Show each line of the records below where the word "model" occurs.

== Task input ==
- Opening Delimiter -
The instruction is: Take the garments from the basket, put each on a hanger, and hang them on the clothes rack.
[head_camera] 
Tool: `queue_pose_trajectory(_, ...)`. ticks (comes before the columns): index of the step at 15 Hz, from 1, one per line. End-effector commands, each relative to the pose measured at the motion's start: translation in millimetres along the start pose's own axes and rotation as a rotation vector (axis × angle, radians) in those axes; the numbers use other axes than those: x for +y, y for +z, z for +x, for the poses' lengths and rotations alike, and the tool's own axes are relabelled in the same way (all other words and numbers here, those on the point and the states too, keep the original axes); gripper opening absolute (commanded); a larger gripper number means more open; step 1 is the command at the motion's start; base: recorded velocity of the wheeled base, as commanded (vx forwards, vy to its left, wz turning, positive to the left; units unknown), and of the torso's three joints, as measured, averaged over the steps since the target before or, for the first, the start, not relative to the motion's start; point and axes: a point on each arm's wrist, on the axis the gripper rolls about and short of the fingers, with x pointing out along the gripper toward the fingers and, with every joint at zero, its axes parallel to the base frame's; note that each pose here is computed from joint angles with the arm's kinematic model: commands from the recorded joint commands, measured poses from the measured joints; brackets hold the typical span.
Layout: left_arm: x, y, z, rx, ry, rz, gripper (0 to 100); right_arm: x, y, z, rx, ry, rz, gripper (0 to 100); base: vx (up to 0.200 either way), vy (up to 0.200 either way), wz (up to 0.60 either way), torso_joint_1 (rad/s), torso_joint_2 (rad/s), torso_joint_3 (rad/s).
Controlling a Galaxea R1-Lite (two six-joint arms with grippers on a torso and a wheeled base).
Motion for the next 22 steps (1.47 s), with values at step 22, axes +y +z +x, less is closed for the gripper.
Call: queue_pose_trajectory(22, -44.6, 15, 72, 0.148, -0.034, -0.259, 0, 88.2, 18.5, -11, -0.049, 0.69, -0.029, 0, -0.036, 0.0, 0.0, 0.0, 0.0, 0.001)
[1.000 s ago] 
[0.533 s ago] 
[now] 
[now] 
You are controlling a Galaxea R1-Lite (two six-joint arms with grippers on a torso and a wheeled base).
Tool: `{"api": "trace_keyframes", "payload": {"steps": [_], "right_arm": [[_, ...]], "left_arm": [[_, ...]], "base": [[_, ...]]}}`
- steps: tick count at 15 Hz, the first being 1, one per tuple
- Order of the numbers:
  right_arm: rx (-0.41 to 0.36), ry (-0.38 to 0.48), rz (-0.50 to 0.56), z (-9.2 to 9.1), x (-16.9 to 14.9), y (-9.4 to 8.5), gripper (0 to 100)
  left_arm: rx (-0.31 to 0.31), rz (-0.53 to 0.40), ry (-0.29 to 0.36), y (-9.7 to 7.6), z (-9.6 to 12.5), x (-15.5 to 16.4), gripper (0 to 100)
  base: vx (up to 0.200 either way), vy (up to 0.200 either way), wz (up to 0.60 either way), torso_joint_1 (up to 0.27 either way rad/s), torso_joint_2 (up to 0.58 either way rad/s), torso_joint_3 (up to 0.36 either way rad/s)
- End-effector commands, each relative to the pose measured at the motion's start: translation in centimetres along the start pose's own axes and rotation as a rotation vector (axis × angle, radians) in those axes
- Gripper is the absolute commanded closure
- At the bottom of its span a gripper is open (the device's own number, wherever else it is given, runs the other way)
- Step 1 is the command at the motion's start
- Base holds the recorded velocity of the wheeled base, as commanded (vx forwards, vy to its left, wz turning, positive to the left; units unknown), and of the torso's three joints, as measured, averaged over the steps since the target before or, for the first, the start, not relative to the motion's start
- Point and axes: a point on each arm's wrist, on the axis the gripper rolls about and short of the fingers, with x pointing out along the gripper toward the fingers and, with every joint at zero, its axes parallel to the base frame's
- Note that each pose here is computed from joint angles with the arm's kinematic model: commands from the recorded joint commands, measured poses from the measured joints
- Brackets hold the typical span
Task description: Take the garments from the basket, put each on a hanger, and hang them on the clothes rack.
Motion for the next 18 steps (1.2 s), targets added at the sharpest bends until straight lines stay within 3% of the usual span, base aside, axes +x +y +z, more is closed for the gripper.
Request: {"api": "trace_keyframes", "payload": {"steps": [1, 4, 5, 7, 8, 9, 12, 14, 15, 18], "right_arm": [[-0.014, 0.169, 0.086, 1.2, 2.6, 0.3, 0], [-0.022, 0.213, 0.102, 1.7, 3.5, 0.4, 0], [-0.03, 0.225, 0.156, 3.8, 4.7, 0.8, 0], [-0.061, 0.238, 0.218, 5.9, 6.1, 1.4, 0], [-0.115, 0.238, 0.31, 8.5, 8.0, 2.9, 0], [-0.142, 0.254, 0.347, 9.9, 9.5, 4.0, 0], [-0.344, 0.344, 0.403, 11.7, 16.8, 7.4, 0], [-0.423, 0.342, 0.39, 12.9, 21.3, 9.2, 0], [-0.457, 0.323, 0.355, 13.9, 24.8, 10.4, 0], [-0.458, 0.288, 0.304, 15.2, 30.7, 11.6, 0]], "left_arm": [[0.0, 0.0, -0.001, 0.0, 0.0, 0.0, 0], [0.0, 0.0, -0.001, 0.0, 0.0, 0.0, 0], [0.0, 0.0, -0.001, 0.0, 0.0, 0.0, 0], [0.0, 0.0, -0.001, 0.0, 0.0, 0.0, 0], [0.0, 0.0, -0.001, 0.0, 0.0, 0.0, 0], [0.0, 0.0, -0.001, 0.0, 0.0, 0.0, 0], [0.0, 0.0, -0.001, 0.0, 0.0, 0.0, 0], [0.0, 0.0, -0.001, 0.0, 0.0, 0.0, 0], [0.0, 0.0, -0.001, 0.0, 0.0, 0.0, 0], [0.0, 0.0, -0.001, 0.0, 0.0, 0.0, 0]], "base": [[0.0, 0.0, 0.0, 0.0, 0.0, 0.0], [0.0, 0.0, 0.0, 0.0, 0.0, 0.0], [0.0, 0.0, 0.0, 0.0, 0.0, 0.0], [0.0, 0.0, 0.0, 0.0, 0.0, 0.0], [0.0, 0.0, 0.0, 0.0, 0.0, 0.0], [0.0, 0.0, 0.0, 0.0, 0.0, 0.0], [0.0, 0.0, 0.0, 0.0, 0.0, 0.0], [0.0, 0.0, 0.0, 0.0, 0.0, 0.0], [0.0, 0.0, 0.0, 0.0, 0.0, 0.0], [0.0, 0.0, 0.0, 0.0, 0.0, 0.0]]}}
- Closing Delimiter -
== Answer below ==
Tool: `queue_pose_trajectory(_, ...)`. ticks (comes before the columns): index of the step at 15 Hz, from 1, one per line. End-effector commands, each relative to the pose measured at the motion's start: translation in millimetres along the start pose's own axes and rotation as a rotation vector (axis × angle, radians) in those axes; the numbers use other axes than those: x for +y, y for +z, z for +x, for the poses' lengths and rotations alike, and the tool's own axes are relabelled in the same way (all other words and numbers here, those on the point and the states too, keep the original axes); gripper opening absolute (commanded); a larger gripper number means more open; step 1 is the command at the motion's start; base: recorded velocity of the wheeled base, as commanded (vx forwards, vy to its left, wz turning, positive to the left; units unknown), and of the torso's three joints, as measured, averaged over the steps since the target before or, for the first, the start, not relative to the motion's start; point and axes: a point on each arm's wrist, on the axis the gripper rolls about and short of the fingers, with x pointing out along the gripper toward the fingers and, with every joint at zero, its axes parallel to the base frame's; note that each pose here is computed from joint angles with the arm's kinematic model: commands from the recorded joint commands, measured poses from the measured joints; brackets hold the typical span.
- Note that each pose here is computed from joint angles with the arm's kinematic model: commands from the recorded joint commands, measured poses from the measured joints

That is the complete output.